## Aim of the task:
In the entries below, begin at the line with "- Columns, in" and stop after the line with "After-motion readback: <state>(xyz"; output those lines exactly and omit the pictures.
**** Data excerpts
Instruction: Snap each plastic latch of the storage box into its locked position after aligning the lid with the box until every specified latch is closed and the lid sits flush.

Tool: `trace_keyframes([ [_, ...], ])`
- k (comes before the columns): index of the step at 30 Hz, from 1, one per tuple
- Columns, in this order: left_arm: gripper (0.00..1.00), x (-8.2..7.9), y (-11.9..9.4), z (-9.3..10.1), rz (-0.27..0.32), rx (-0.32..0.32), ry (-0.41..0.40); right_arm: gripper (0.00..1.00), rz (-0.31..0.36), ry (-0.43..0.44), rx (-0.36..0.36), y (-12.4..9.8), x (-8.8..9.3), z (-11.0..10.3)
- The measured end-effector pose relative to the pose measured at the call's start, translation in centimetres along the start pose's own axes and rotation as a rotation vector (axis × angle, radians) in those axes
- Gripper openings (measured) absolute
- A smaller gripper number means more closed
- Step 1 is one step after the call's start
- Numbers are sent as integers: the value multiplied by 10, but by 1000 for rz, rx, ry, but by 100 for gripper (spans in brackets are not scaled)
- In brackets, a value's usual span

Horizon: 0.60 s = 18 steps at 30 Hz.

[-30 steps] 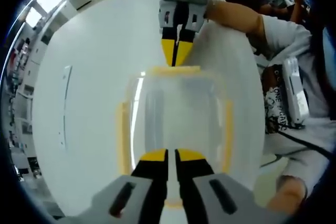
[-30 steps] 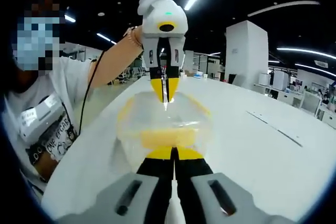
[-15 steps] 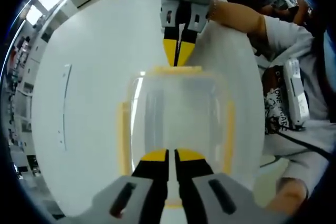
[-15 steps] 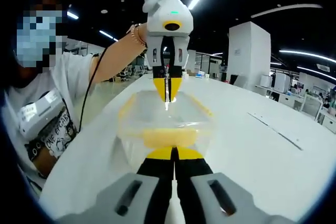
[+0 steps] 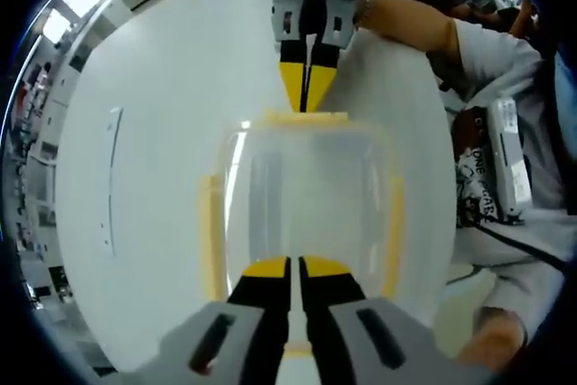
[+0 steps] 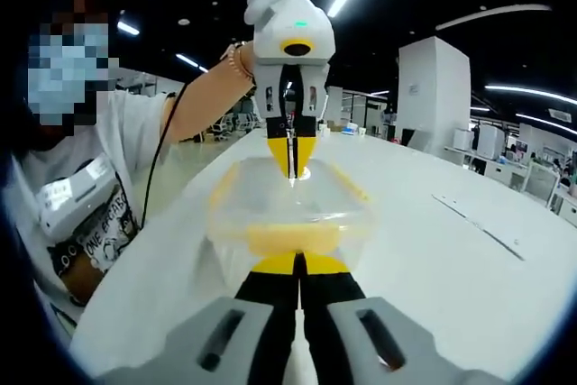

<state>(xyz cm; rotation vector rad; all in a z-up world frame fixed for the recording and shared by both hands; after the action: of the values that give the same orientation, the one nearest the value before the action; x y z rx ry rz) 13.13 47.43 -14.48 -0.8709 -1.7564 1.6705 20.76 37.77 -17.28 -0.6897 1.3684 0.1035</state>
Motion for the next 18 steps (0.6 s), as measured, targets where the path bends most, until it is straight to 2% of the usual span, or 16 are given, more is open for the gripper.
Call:
trace_keyframes([
  [6, 2, 0, -2, -3, -32, -30, 11, 0, -1, 20, -5, 1, 0, -1],
  [13, 1, 3, -3, -6, 8, -7, -19, 0, 0, 30, -6, 3, 0, -2],
  [18, 0, 4, -3, -7, 9, -9, -24, 0, 6, 45, -11, 3, -1, -1],
])
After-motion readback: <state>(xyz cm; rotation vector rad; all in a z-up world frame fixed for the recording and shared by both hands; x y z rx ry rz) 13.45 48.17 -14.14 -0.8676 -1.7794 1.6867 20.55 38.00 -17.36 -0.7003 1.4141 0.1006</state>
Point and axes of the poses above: the point that each gripper's makers call its tool centre point, and the gripper's own axes: y roughly forward along the fingers, z roughly to its right, x roughly out of its underside, the point moved 3 cm from there along -y, roughly backward along the fingers, and after that the axes turned 7 degrees about -z, right-handed, at the moved point
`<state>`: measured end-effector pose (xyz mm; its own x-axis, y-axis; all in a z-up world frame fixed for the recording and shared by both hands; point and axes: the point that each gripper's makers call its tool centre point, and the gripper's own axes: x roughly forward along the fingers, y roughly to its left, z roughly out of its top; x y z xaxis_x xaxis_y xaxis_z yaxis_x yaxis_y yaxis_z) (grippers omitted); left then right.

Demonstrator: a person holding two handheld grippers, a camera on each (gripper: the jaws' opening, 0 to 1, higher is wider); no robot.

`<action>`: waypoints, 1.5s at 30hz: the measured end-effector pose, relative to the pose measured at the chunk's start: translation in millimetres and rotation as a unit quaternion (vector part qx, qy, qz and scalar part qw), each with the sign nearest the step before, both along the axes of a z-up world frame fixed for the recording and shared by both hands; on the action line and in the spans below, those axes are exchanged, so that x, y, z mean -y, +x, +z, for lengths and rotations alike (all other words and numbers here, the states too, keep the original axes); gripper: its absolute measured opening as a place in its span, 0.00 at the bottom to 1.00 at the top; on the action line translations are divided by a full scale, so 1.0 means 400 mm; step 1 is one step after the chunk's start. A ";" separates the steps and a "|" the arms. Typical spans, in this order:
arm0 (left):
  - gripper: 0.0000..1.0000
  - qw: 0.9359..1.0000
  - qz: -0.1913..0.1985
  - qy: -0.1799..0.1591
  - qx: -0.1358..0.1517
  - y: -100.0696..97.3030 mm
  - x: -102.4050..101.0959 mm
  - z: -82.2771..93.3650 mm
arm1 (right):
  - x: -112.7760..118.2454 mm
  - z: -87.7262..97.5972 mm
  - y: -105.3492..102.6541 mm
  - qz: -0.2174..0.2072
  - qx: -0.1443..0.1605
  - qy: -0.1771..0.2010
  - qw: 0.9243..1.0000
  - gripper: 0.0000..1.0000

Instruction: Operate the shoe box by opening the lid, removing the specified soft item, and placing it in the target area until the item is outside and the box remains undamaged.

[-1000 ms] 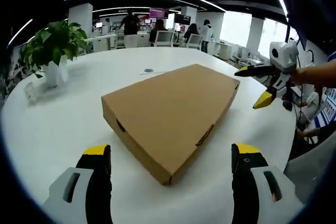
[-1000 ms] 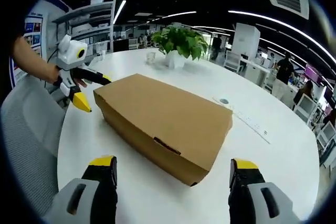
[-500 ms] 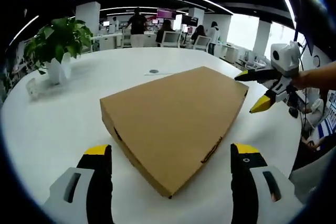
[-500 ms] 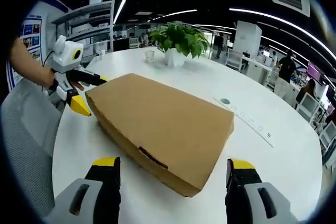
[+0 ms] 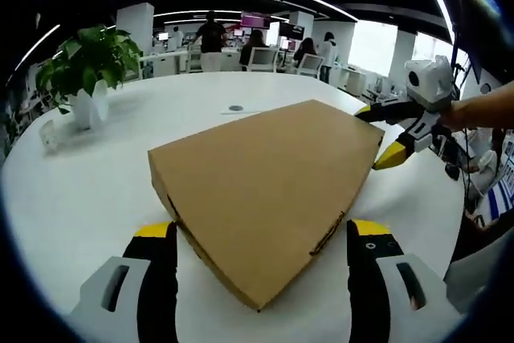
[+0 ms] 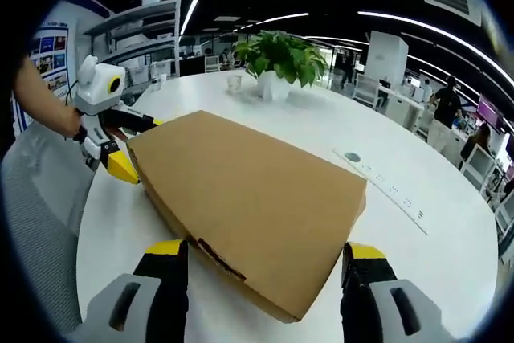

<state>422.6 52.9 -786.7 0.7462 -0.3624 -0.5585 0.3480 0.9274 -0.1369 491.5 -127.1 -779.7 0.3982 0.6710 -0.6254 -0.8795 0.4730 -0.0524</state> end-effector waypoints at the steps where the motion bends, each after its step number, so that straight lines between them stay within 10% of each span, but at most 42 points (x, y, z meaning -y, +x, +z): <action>1: 0.90 1.000 0.001 0.000 0.001 0.001 0.001 0.000 | 0.001 0.000 0.001 0.000 -0.002 0.001 1.000 0.78; 45: 0.85 0.999 -0.043 0.013 -0.016 0.003 -0.028 -0.004 | -0.020 -0.007 -0.058 -0.067 -0.016 -0.001 0.998 0.73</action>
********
## Answer below:
- Columns, in this order: left_arm: gripper (0.00..1.00), x (-8.2..7.9), y (-11.9..9.4), z (-9.3..10.1), rz (-0.27..0.32), rx (-0.32..0.32), ry (-0.41..0.40); right_arm: gripper (0.00..1.00), rz (-0.31..0.36), ry (-0.43..0.44), rx (-0.36..0.36), y (-12.4..9.8), x (-8.8..9.3), z (-11.0..10.3)
- The measured end-effector pose relative to the pose measured at the call's start, translation in centimetres along the start pose's own axes and rotation as a rotation vector (axis × angle, radians) in those axes
- Gripper openings (measured) absolute
- A smaller gripper number means more closed
- Step 1 is one step after the call's start
- Numbers are sent as integers: the value multiplied by 10, but by 1000 for rz, rx, ry, but by 100 for gripper (spans in brackets are not scaled)
- In brackets, a value's usual span

Horizon: 0.60 s = 18 steps at 30 Hz.

[-30 steps] 
[-30 steps] 
[-15 steps] 
[-15 steps] 
[+0 steps] 
[+0 steps] 

<state>(xyz cm; rotation vector rad; all in a z-up world frame fixed for the recording and shared by both hands; after the action: of the values that give the same orientation, the one nearest the value before the action; x y z rx ry rz) 13.13 47.43 -14.48 -0.8709 -1.7564 1.6705 20.76 37.77 -17.28 -0.6897 1.3684 0.1035</state>
Motion for the next 18 steps (0.6 s), as measured, targets where the path bends most, until it is straight to 2% of the usual span, or 16 are given, more is open for the gripper.
Call:
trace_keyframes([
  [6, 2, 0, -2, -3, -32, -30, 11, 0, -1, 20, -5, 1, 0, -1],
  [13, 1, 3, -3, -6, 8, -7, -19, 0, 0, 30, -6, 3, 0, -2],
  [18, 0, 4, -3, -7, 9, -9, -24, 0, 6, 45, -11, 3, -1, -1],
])
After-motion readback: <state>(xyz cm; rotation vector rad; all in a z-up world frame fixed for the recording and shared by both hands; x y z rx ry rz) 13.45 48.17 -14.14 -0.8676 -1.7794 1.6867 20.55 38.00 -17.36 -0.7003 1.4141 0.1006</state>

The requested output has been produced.